Notwithstanding anything contained herein to the contrary, in consideration of the execution, delivery and performance by Seller and Buyer of this Agreement, effective as of the Closing, (i) Seller on behalf of itself and each of its past, present and future Affiliates . . . hereby RELEASES, WAIVES, ACQUITS AND FOREVER DISCHARGES Buyer, the Company and each Company Subsidiary . . . from any and all claims, demands, Proceedings, orders, losses, Liens, causes of action, suits, obligations, Contracts, agreements (express or implied), debts and liabilities of whatever kind or nature, whether in law or equity, that any Seller Releasing Party ever had or may now have against any Buyer Released Party to the extent related to the Company or any Company Subsidiary or Seller's ownership of the Shares or equity interests of any Company Subsidiary, whether known or unknown, suspected or unsuspected, that have accrued prior to the Closing or that accrue at or after the Closing as a result of any act, circumstance, occurrence, transaction, event or omission on or prior to the Closing Date.[10]

         The Release contains the following exclusion for claims asserted under the Purchase Agreement (the "Carve-Out"):

Notwithstanding the foregoing, nothing in this Section 8.08 shall or be deemed to release any rights or obligations of any Seller Releasing Party or any Buyer Releasing Party (a) pursuant to and subject to the terms of this Agreement, including, without limitation, Section 8.07 [Employee Matters] and Article XI [Environmental Matters] hereof.[11]

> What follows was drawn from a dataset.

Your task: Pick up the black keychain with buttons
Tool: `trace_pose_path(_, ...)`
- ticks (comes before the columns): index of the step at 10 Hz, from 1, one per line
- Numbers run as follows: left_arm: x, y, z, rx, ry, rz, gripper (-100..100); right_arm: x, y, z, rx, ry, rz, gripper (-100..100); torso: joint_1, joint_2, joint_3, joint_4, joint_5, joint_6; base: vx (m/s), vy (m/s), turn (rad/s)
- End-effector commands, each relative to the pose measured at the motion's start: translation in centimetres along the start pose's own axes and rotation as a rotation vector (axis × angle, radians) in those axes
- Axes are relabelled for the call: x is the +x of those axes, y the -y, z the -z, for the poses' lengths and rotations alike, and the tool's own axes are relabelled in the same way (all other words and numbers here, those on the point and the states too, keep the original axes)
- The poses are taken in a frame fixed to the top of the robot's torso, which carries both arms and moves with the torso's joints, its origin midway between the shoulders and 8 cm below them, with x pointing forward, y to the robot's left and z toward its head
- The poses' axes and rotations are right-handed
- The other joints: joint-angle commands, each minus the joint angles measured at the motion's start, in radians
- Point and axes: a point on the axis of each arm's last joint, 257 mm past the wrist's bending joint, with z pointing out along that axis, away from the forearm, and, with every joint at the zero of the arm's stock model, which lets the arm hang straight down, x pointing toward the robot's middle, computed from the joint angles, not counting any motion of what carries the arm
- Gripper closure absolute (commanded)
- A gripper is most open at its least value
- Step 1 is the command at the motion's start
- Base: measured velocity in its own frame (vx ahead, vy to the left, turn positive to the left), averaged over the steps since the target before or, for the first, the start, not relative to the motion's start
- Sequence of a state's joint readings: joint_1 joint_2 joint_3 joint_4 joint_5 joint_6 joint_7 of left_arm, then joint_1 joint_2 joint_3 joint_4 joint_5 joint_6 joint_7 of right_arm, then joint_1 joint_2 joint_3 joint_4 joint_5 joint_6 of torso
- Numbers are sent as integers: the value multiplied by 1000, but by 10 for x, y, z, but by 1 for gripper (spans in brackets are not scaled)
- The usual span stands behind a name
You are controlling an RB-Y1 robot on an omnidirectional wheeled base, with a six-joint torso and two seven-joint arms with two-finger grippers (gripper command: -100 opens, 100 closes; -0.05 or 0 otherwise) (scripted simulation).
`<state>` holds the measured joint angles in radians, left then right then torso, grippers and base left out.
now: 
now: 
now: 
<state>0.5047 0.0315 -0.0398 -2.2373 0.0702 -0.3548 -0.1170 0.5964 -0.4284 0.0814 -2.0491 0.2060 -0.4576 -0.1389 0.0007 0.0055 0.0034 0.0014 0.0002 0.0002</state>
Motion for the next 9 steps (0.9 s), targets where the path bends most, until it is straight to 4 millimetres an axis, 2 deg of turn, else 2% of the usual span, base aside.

         The Transaction closed on November 1, 2015 (the "Closing"). After the Closing, Holdings and Allstate refused to reimburse U.S. Ecology and EQ Industrial for the Non-Covered Payments related to Allstate's business that U.S. Ecology had paid its insurers.[12] Specifically, U.S. Ecology alleges that it has reimbursed insurers for Non-Covered Payments on more than fifty claims that U.S. Ecology would have passed along to Allstate pre-Closing.[13] In the Complaint, U.S. Ecology alleged that these Non-Covered Payments totaled $781, 069, and projected that they would increase to a total of $1, 533, 563 by the time the last of the claims at issue is paid in full.[14]

         II. PROCEDURAL HISTORY

         On June 8, 2017, plaintiffs filed the Complaint, asserting four claims. Count I asserts that Holdings breached the Purchase Agreement by disclaiming certain Allstate liabilities (i.e., responsibility for making the Non-Covered Payments) that were transferred under the Purchase Agreement. Count II asserts that Holdings breached the implied covenant of good faith and fair dealing inherent in the Purchase Agreement. Count III seeks a declaratory judgment that Holdings and Allstate are responsible for making the Non-Covered Payments. Count IV asserts that Allstate has been unjustly enriched by U.S. Ecology's continuing payment of the Non-Covered Payments since the Closing.

         On July 3, 2017, defendants filed a motion to dismiss the Complaint in its entirety under Court of Chancery Rule 12(b)(6) for failure to state a claim for relief. On August 4, 2017, plaintiffs filed a motion for partial summary judgment on Counts I, III, and IV. The court heard argument on both motions on March 9, 2018.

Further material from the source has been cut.